• [Action item] Copy out every record below exactly as written, but leave out any pictures.

(Items from a dataset)
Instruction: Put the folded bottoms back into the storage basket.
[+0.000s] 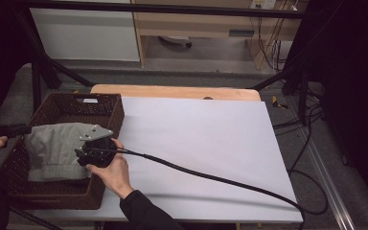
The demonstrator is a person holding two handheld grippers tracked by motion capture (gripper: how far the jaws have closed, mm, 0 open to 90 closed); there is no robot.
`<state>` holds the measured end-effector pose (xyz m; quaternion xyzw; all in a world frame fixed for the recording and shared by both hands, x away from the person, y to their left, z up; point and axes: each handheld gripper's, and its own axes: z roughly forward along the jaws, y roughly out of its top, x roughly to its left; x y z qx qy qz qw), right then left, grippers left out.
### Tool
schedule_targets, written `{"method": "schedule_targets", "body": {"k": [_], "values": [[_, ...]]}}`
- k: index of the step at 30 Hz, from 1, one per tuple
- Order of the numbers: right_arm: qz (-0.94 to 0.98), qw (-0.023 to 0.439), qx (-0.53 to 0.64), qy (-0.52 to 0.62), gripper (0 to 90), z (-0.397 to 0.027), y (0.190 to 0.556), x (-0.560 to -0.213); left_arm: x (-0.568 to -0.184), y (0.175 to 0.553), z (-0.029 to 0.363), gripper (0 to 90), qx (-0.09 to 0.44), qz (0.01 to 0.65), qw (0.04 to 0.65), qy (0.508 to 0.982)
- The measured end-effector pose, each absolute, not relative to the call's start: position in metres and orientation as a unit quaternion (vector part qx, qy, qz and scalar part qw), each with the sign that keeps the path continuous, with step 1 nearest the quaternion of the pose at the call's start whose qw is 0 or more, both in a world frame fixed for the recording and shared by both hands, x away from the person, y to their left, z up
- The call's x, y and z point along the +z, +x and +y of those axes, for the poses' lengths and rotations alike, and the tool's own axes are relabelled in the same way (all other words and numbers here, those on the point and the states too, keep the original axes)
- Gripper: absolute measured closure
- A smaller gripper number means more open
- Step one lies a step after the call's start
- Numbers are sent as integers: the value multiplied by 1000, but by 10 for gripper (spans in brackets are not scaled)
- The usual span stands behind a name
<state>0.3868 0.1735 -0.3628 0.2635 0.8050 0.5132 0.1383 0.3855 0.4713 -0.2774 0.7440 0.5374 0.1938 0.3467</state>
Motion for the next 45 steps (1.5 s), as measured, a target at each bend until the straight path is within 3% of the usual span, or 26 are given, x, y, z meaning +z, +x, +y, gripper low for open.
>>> {"method": "schedule_targets", "body": {"k": [2,9,19,33,45], "values": [[800,150,521,258,284,168,388,-358,-275,385,469,628,203,534,347,743],[803,140,523,250,159,149,387,-344,-269,381,450,461,214,515,358,749],[812,106,516,250,84,120,383,-342,-275,381,426,263,221,496,371,753],[820,90,503,259,60,75,381,-340,-284,380,395,104,212,478,385,761],[818,91,495,279,46,28,384,-345,-292,379,358,88,200,444,395,779]]}}
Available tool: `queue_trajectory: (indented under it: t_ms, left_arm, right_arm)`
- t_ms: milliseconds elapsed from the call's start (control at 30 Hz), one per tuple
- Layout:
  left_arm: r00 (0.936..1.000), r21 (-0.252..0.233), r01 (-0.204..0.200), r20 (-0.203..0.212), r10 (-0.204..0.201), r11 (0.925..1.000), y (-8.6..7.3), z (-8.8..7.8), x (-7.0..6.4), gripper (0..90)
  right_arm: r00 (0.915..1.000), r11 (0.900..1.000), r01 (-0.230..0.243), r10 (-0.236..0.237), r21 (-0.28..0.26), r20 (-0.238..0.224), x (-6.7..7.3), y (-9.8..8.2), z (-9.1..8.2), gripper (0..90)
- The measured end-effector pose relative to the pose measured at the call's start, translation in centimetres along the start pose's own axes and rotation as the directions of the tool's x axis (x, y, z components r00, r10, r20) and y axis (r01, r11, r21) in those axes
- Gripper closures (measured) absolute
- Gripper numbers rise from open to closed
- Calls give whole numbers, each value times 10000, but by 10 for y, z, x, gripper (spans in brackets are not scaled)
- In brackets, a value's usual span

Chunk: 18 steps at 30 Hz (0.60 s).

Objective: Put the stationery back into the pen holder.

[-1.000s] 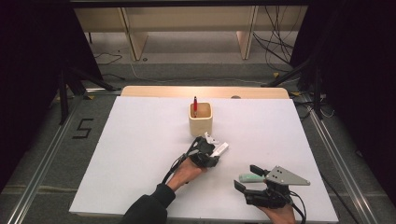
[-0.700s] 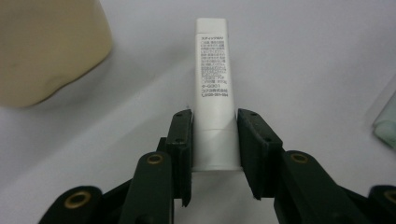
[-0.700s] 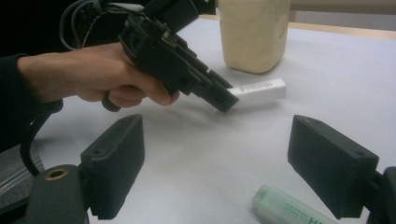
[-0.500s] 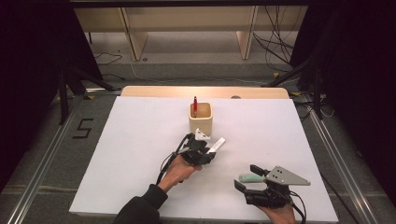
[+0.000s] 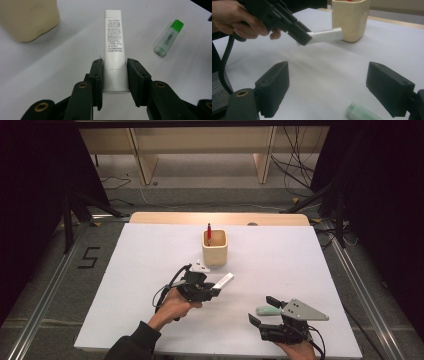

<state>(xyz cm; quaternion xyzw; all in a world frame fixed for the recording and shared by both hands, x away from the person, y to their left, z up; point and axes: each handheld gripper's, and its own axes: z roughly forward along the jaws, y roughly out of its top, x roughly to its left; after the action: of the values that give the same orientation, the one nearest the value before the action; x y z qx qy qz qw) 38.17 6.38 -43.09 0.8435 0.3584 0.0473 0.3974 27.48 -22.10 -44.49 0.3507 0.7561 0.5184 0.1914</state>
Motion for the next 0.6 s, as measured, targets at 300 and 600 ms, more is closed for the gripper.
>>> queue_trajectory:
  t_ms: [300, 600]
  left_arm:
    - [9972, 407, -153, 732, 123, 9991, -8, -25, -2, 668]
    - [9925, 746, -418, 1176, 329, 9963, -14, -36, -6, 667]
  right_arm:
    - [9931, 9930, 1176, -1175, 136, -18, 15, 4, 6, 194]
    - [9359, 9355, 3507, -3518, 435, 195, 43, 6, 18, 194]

• [Final answer]
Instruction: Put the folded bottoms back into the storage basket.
[+0.000s] 
The demonstrator is a person holding two handheld grippers tracked by motion capture (gripper: how far the jaws have closed, mm, 0 open to 90 closed); there is no robot.
`<state>` holds the measured end-effector pose (xyz m; quaternion xyzw; all in a world frame fixed for the recording and shared by both hands, x away from the person, y to their left, z up; point and axes: each handheld gripper's, and its own axes: z roughly forward along the jaws, y roughly out of its top, x roughly to its left; x y z qx qy qz qw), right then left, grippers left out.
### Tool
schedule_targets, written `{"method": "schedule_targets", "body": {"k": [_], "values": [[_, ...]]}}`
- k: index of the step at 30 Hz, from 1, one per tuple
- Order of the numbers: right_arm: qz (-0.94 to 0.98), qw (-0.023 to 0.439), qx (-0.53 to 0.64), qy (-0.52 to 0.62), gripper (0 to 90), z (-0.397 to 0.027), y (0.190 to 0.556), x (-0.560 to -0.213); left_arm: x (-0.568 to -0.184), y (0.175 to 0.553), z (-0.029 to 0.363), gripper (0 to 90), qx (-0.09 to 0.44), qz (0.01 to 0.65), qw (0.04 to 0.65), qy (0.508 to 0.982)
- The measured end-effector pose, each absolute, not relative to the call's start: position in metres and orientation as a unit quaternion (vector part qx, qy, qz and scalar part qw), each with the sign that keeps the path continuous, with step 1 nearest the quaternion of the pose at the call's start whose qw is 0 or more, both in a world frame fixed for the recording and shared by both hands, x away from the person, y to their left, z up
- The call's x, y and z point along the +z, +x and +y of those axes, for the poses' lengths and rotations alike, and the tool's own axes are relabelled in the same way (all other words and numbers here, those on the point and the states too, keep the original axes)
- Gripper: absolute measured closure
- A smaller gripper number means more open
- Step one lies a step after the call's start
- Numbers are sent as integers: the value multiplied by 1000, but by 10 for gripper (spans in brackets are not scaled)
- The usual span stands behind a name
<state>0.3868 0.1735 -0.3628 0.2635 0.8050 0.5132 0.1383 0.3855 0.4713 -0.2774 0.7440 0.5374 0.1938 0.3467</state>
Motion for the next 45 steps (1.5 s), as measured, a target at each bend until the straight path is within 3% of the usual span, or 26 are given, x, y, z meaning +z, +x, +y, gripper low for open.
>>> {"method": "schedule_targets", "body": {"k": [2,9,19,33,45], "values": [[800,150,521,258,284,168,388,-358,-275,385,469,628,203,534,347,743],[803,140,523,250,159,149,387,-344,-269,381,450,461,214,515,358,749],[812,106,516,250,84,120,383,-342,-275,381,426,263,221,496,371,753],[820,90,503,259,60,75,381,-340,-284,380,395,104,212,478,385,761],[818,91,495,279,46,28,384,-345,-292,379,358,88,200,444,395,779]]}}
Available tool: `queue_trajectory: (indented under it: t_ms, left_arm, right_arm)`
- t_ms: milliseconds elapsed from the call's start (control at 30 Hz), one per tuple
- Layout:
  left_arm: r00 (0.936..1.000), r21 (-0.252..0.233), r01 (-0.204..0.200), r20 (-0.203..0.212), r10 (-0.204..0.201), r11 (0.925..1.000), y (-8.6..7.3), z (-8.8..7.8), x (-7.0..6.4), gripper (0..90)
  right_arm: r00 (0.915..1.000), r11 (0.900..1.000), r01 (-0.230..0.243), r10 (-0.236..0.237), r21 (-0.28..0.26), r20 (-0.238..0.224), x (-6.7..7.3), y (-9.8..8.2), z (-9.1..8.2), gripper (0..90)
- The measured end-effector pose relative to the pose measured at the call's start, translation in centimetres along the start pose's own axes and rotation as the directions of the tool's x axis (x, y, z components r00, r10, r20) and y axis (r01, r11, r21) in those axes
- Gripper closures (measured) absolute
- Gripper numbers rise from open to closed
- Calls give whole numbers, each value times 10000, but by 10 for y, z, x, gripper (spans in brackets are not scaled)
- In brackets, a value's usual span

Chunk: 18 steps at 30 Hz (0.60 s).

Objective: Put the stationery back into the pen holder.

[-1.000s] 
[-0.700s] 
[-0.700s] 
[-0.500s] 
[+0.000s] 

<state>(xyz cm; quaternion xyzw; all in a world frame fixed for the recording and shared by both hands, x away from the person, y to their left, z up; point and axes: each handheld gripper's, and its own axes: z roughly forward along the jaws, y roughly out of its top, x roughly to its left; after the action: of the values that give the same orientation, the one nearest the value before the action; x y z qx qy qz qw) 38.17 6.38 -43.09 0.8435 0.3584 0.0473 0.3974 27.48 -22.10 -44.49 0.3507 0.7561 0.5184 0.1914</state>
Motion for the next 0.6 s, as measured, targets at 300 and 600 ms, more is closed for the gripper.
>>> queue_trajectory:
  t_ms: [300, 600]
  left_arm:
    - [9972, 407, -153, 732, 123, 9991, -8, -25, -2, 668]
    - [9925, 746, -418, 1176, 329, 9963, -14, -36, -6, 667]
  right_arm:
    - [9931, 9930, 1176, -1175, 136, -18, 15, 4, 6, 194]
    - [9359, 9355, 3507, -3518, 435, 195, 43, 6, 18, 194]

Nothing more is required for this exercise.